40 ans de chasse à Cambrai

L’année 1952 vit la création de la 12ème Escadre de chasse sur le terrain de Cambrai Epinoy, sur Ouragan: en fin d’année le 1/12 Cambrésis et le 2/12 Picardie volaient sur MD.450. En 1955, la 12ème EC devint la première escadre en France à s’équiper de Mystère IVA … et c’est un nouvel EC 3/12 qui fut choisi pour inaugurer le nouveau chasseur de l’Armée de l’Air. L’escadron de chasse 3/12 Cornouaille fut en effet créé le 1er décembre 1954 à Mont-de-Marsan, sous les ordres du Capitaine Barreaud.

Pourquoi le Cornouaille choisit-il de nouvelles escadrilles, les Dogues et les Scorpions, au lieu d’adopter des escadrilles de traditions en déshérence ?
Mystère …

La création sur Mystère

Pour prendre en main cet avion, l’escadron disposa en premier lieu d’une notice technique manuscrite, et le CEAM prêta deux Mystère IVA pour lâcher les pilotes.

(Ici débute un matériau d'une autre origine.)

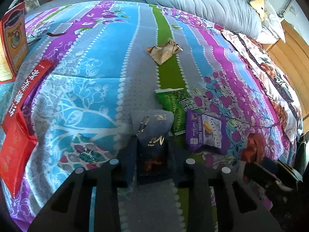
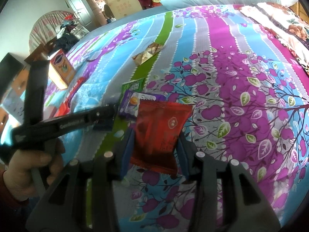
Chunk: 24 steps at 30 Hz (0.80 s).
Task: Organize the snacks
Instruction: 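Grasp the dark blue packet with the left tool while the right tool holds the red packet, then carry both held packets over the clear basin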
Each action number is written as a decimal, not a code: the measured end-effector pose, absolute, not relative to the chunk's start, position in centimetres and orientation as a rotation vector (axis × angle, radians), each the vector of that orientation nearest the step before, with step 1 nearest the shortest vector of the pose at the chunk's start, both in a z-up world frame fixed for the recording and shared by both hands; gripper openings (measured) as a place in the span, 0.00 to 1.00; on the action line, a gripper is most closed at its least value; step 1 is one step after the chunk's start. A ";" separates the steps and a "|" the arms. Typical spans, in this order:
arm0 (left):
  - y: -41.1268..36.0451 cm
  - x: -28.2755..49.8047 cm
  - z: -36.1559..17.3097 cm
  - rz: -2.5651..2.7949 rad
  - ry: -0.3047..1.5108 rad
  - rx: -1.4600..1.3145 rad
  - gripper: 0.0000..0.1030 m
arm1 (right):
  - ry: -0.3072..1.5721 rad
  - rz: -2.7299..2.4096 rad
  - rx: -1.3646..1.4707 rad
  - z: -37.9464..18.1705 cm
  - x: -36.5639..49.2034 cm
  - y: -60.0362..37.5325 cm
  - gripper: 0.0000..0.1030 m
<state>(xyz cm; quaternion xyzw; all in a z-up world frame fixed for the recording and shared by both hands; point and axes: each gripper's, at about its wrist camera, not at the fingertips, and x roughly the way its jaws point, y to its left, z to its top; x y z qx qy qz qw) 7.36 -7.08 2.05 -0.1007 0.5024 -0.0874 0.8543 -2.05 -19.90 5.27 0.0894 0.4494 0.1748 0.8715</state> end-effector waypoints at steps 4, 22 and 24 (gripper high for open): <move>-6.4 6.3 3.7 -0.191 1.011 -0.194 0.25 | 0.901 0.365 0.174 6.4 -2.3 -19.6 0.41; 1.4 -0.6 19.3 -0.184 0.687 -0.235 0.25 | 0.705 0.456 0.052 16.9 -2.2 -13.2 0.41; 3.4 -1.6 20.9 -0.157 0.651 -0.243 0.25 | 0.673 0.486 0.034 18.6 -2.1 -11.6 0.41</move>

Le 3/12 reçut son premier avion, le 4, un pré-série, le 18 mars 1955. C’est le 25 mai 55 que les patrouilles rouge, jaune, gris, vert, bleu et noir rallièrent la base aérienne de Cambrai, rejoignant ainsi le 1/12 Cambrésis et le 2/12 Picardie, volant toujours sur Ouragan.

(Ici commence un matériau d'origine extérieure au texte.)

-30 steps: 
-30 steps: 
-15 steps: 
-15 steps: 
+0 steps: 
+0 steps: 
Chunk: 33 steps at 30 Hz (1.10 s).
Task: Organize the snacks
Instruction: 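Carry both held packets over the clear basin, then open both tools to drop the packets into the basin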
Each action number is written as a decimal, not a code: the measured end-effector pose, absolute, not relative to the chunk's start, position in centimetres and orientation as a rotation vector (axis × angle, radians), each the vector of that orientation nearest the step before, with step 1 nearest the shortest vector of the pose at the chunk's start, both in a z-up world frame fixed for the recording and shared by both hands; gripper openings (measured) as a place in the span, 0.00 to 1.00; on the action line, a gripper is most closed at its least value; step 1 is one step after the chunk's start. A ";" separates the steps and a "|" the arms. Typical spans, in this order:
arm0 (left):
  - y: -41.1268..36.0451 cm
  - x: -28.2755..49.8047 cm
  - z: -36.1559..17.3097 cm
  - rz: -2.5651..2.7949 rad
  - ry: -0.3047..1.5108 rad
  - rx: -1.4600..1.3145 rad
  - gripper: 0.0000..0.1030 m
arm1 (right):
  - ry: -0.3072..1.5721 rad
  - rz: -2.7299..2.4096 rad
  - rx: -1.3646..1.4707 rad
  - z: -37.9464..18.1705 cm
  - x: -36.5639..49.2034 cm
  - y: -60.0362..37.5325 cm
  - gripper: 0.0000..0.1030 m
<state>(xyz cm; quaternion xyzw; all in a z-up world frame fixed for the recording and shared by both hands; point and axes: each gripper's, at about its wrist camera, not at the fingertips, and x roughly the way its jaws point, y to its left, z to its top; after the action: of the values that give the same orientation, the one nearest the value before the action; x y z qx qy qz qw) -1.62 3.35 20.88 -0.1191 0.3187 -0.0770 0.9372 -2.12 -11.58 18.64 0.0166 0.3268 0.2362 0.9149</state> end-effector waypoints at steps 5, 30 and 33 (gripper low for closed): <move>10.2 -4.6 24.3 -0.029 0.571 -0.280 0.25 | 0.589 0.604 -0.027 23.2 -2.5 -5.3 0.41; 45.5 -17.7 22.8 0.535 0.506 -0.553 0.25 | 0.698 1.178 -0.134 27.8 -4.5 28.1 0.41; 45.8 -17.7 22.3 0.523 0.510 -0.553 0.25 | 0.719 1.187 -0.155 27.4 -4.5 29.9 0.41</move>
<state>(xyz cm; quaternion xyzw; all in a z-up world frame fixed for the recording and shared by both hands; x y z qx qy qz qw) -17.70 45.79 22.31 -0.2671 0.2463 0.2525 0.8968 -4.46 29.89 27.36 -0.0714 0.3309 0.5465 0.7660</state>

Vu le jour de sa livraison, à Mérignac, le Mystère IVA tête de série

La première escadrille du Cornouaille, «Les Scorpions», était alors commandée par le Lieutenant Montagan, et la seconde, «Les Dogues», par le Lieutenant Saulnier. Les avions du Cornouaille étaient codés en 12-Ux,  le 1/12 retenant la série 12-Yx et le 2/12 la série 12-Zx.

Une activité soutenue

A compter de juillet 1955, le 3/12 fut chargé du vieillissement intensif des Mystère IVA dans le cadre de l’opération CORMY (pour CORnouaille et MYstère). De juillet à novembre, pendant que les autres escadrons terminaient leur transformation, le Cornouaille effectua 2502 heures de vol en 2565 sorties, avec l’aide d’une escadrille et de mécaniciens du 2/12.

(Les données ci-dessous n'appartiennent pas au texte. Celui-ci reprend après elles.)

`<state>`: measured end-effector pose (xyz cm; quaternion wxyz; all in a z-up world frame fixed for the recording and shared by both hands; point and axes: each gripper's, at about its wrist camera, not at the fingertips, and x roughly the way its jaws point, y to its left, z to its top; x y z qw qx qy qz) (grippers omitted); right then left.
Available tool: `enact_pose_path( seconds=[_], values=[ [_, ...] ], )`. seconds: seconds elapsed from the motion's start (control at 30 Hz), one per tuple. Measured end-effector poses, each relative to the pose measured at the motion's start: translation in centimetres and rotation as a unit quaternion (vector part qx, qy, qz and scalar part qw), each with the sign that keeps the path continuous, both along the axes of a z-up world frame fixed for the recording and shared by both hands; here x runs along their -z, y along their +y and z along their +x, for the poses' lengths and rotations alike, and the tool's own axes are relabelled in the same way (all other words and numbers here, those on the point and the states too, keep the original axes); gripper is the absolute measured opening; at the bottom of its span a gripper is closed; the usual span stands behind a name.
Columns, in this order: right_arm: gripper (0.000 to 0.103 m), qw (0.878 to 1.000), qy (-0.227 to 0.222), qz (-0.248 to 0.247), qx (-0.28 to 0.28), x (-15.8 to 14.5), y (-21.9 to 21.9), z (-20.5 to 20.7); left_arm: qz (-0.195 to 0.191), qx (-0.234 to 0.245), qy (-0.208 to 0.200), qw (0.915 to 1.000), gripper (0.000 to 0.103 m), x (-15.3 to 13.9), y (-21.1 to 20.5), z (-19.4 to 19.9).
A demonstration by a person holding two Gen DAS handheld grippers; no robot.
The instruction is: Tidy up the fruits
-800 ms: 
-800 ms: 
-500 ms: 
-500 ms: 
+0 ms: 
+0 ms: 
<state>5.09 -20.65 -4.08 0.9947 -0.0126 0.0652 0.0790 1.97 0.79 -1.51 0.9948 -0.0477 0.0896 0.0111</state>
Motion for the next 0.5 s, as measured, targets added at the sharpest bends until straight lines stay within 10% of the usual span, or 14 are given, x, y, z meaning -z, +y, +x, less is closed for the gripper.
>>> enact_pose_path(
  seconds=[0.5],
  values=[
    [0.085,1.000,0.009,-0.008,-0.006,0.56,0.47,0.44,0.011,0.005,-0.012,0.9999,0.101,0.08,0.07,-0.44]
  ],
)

Empruntée au site French Wings (où elle est visible en plus grand format), cette photo montre un Mystère IV ‘Tay’ du 3/12 Cornouaille en début de carrière

L’année 1956 vit le Cornouaille effectuer sa première campagne de tir à Cazaux, mais peu après le cours des choses fut influencé par la guerre d’Algérie: de juin 1956 à juin 1961 les pilotes allèrent à tour de rôle en Afrique du Nord exercer leurs talents sur T-6. La 12ème Escadre de chasse parraina en effet l’E.A.L.A. 5/72 «Les Daubes» de Colomb-Béchar.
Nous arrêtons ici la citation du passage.